WCCY
- Houghton, Michigan; United States;
- Frequency: 1400 kHz
- Branding: The Lift 99.3 FM

Programming
- Format: Top 40 (CHR)
- Affiliations: Michigan Radio Network; Detroit Pistons; Detroit Lions; Detroit Red Wings; Detroit Tigers; Finlandia Lions;

Ownership
- Owner: Morgan Murphy Media; (Queen Bee's Knees LLC);
- Sister stations: WHBS, WHKB, WOLV

History
- First air date: 1929 (as WHDF)
- Former call signs: WHDF (1929–1979)

Technical information
- Licensing authority: FCC
- Facility ID: 65672
- Class: C
- Power: 1,000 watts unlimited
- Translator: 99.3 W257CZ (Houghton)

Links
- Public license information: Public file; LMS;
- Webcast: Listen live
- Website: www.993thelift.com

= WCCY =

WCCY (1400 AM) is a radio station broadcasting a contemporary hit radio format. Licensed to Houghton, Michigan, it first began broadcasting in 1929. It is owned by Morgan Murphy Media.

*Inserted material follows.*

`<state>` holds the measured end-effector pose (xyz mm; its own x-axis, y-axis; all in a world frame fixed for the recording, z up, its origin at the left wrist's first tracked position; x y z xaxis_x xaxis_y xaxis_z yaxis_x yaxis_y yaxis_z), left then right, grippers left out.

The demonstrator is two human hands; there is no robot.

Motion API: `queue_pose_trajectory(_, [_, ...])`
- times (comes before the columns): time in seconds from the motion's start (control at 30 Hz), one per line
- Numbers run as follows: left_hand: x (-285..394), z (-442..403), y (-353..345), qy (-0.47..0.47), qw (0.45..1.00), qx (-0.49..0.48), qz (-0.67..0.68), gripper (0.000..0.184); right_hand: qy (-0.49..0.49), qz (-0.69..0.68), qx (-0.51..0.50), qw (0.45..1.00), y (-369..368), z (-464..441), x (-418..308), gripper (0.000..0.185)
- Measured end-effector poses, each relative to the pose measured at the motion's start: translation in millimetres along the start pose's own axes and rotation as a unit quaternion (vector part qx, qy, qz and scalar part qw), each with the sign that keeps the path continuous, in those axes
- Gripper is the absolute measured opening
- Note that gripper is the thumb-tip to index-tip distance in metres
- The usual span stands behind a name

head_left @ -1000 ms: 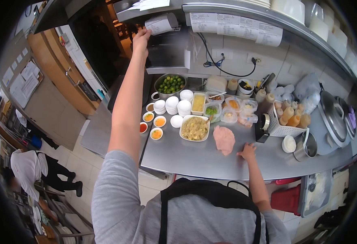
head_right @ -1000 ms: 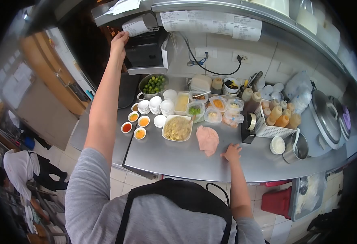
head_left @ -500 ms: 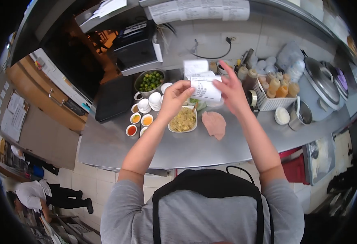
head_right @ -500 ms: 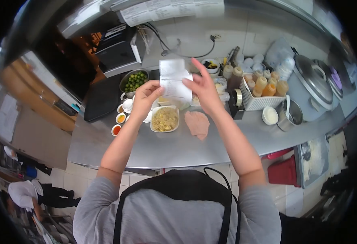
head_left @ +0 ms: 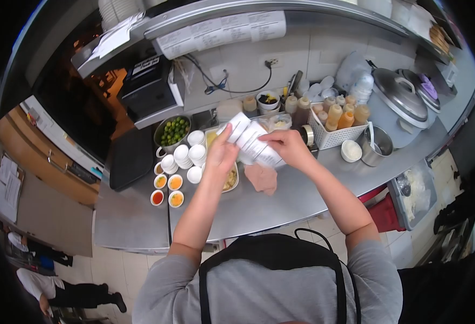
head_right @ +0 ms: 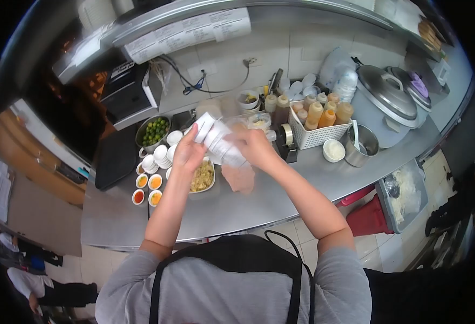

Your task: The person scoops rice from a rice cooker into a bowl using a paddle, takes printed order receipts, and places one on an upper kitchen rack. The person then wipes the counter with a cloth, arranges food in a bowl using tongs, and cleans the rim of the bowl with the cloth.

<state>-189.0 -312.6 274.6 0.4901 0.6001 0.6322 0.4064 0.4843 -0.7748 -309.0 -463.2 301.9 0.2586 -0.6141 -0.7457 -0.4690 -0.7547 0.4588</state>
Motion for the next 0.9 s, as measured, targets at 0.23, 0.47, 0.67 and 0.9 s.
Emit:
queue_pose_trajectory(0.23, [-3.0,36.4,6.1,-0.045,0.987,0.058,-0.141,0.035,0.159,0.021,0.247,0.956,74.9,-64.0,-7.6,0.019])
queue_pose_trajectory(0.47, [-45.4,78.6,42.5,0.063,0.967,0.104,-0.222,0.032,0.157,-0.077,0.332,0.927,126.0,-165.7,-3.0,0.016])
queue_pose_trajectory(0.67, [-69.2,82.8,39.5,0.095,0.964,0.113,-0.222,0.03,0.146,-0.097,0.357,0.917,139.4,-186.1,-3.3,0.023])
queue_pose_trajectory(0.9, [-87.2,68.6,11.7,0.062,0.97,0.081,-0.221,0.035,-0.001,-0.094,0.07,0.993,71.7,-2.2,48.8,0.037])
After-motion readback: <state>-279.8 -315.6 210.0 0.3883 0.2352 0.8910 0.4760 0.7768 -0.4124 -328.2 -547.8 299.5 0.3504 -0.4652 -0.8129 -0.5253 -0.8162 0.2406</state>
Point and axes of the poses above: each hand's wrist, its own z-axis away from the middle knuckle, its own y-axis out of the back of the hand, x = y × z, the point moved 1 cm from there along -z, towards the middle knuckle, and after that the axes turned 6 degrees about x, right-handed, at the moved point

The studios are at 313 E. Montezuma, Houghton. It shares this location with its sister stations, WHBS, WHKB, and WOLV.

==History==
WCCY is the oldest continually operated radio station in the Upper Peninsula, tracing its history back to WHDF in nearby Calumet.

On June 16, 2017, at 3 pm, WCCY changed their format from adult standards to CHR, branded as "99.3 The Lift".

In September 2023, The Marks Group sold its Michigan broadcasting properties—WBKB-TV, WBKP, WBUP, and the Houghton and Iron River radio stations—for $13.375 million to Morgan Murphy Media. The deal was closed on December 4.